Lake in North Yorkshire, England

Lake Eskdale was proposed a proglacial lake of the Devensian glacial era, situated in what is now Eskdale, in North Yorkshire, England. The lake filled the valley of what is now the River Esk, and was one of several lakes in the North York Moors. When it overflowed some 70,000 years ago, the water channelled southwards through what is now Newton Dale towards another larger body of water, Lake Pickering. Percy Fry Kendall suggested the presence of the lakes in the North York Moors in 1902, but further studies in the latter half of the twentieth century have proposed other possibilities for why the water carved Newton Dale.

== History ==
Lake Eskdale is thought to have formed in the Devensian period in what is now the upper Esk Valley in North Yorkshire. Water was impounded by ice sheets to the west and east, and the lake was centred around Castleton, with Kildale at its western extremity, and the lake reached a height of 225 m. Ice at the eastern edge impounded much of the water and left a terminal moraine now known as Lealholm Rigg (at ). Ice was also present at the western end, and the distance between the two edges has been calculated to around 17 km. The geomorphologist who first proposed the idea of the lakes in Eskdale estimated the depth of the lake to be about 400 ft.

The lake was suggested by Kendall in 1902, alongside the other lakes in the area (such as Lake Pickering), but it was determined by the overflow channels carved by the water leaving the lake as opposed to other suggested proglacial lakes which were detected by the presence of glaciolacustrine sediments.
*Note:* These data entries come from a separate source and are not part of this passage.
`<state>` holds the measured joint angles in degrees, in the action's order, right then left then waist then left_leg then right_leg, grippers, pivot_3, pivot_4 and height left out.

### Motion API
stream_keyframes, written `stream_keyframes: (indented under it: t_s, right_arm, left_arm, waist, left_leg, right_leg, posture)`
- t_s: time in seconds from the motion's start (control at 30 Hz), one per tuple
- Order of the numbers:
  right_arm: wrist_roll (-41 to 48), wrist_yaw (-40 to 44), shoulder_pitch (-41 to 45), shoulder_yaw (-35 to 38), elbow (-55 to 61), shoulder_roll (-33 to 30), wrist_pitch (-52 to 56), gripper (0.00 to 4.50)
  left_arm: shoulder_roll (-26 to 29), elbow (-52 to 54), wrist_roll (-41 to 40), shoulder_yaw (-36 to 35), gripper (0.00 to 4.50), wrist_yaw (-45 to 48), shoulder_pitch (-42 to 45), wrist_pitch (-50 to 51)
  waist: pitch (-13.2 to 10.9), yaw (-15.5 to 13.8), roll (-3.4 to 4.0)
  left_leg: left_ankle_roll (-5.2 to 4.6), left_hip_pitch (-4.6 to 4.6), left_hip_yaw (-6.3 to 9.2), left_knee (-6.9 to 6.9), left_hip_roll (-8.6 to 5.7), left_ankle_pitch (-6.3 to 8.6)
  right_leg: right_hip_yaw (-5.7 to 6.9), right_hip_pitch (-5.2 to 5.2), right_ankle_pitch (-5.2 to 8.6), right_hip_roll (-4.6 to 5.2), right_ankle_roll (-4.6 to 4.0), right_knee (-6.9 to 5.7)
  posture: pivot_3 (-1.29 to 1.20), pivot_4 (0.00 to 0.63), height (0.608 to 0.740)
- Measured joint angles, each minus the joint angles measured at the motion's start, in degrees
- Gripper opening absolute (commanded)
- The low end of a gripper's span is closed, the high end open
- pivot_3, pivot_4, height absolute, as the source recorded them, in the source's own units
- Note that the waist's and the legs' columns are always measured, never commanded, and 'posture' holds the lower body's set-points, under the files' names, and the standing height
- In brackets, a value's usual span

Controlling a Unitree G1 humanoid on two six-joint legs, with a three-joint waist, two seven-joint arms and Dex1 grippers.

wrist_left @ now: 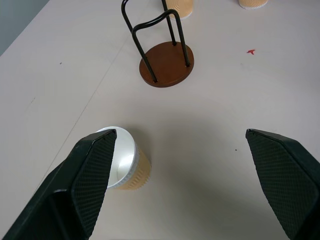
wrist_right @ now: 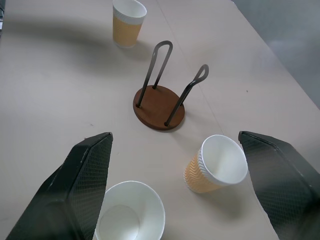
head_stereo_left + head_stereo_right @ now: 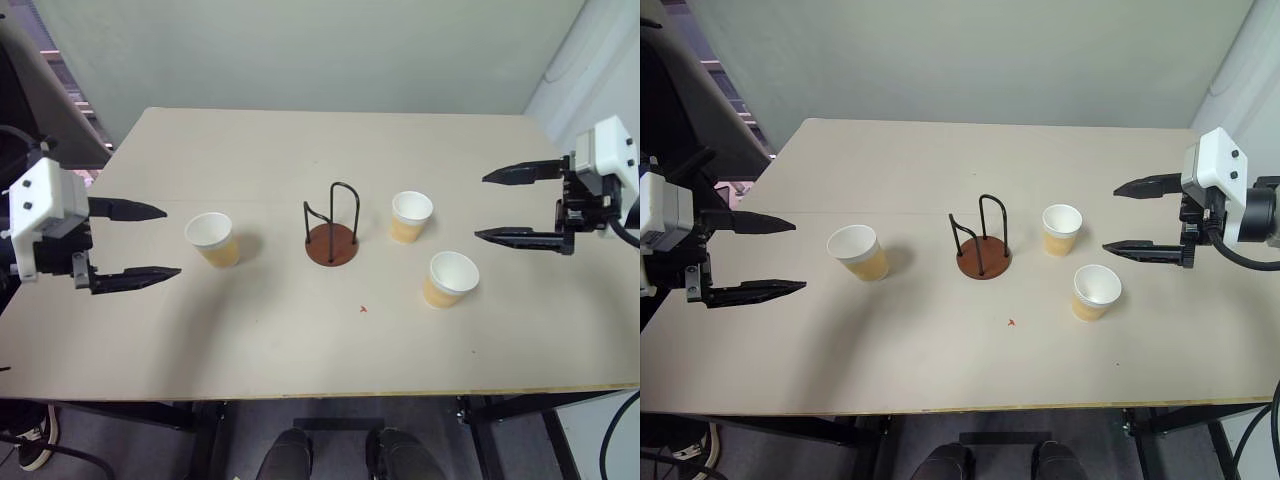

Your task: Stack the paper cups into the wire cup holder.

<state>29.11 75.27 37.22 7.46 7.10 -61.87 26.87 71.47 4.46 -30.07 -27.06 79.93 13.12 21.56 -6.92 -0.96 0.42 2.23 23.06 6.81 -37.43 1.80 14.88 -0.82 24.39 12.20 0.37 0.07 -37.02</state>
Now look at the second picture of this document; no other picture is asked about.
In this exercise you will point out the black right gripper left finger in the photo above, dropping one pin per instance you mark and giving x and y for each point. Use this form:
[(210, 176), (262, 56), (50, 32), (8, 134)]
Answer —
[(72, 190)]

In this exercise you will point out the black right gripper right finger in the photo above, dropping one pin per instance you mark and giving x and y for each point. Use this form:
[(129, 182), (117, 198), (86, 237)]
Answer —
[(285, 185)]

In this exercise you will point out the white paper cup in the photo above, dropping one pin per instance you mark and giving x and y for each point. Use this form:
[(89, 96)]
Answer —
[(130, 212)]

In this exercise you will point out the orange ripple paper cup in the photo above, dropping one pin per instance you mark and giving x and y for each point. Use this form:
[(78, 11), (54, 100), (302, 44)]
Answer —
[(217, 162), (126, 25)]
Eskdale was the highest of the suggested lakes in the area at 225 m; Lake Glaisdale and Lake Wheeldale were thought to be 50 ft lower than Eskdale, and Lake Pickering occupied the low ground that is now the Vale of Pickering and was thought to be 225 ft above sea level.

Water could not escape the lake to the north and east because of the North Sea Lobe (NSL), an ice sheet which pushed as far south as the Wash and Norfolk. Water from Lake Eskdale first drained into the adjoining lakes of Kildale (to the west), and Glaisdale and Wheeldale in the east, before the water found an outlet southwards into Lake Pickering by way of Randy Mere and Goathland and into what is now Newton Dale. The waters carved an overflow channel 70,000 years ago in a rough southerly direction, which is noted as being one of the finest examples of an overflow channel in England. It is thought that the channel may have been wider or deeper, but post-glacial deposition of material has infilled the dale.

During the second half of the 20th century other geomorphologists thought that whilst Newton Dale was indeed carved out by water, most of the water from lakes in the North York Moors would have drained away to the north east. The studies on the gravel and other deposits in Newton Dale suggested that the channel was cut before the Devensian period as the fine-grained gravel distributed is too small to have been deposited by the high volume of water which was needed to carve out the channel, and so the channel was cut before the period suggested when Lake Eskdale and others were present. It has been stated that there is no lithostratigraphical or chronostratigraphical evidence to support this theory.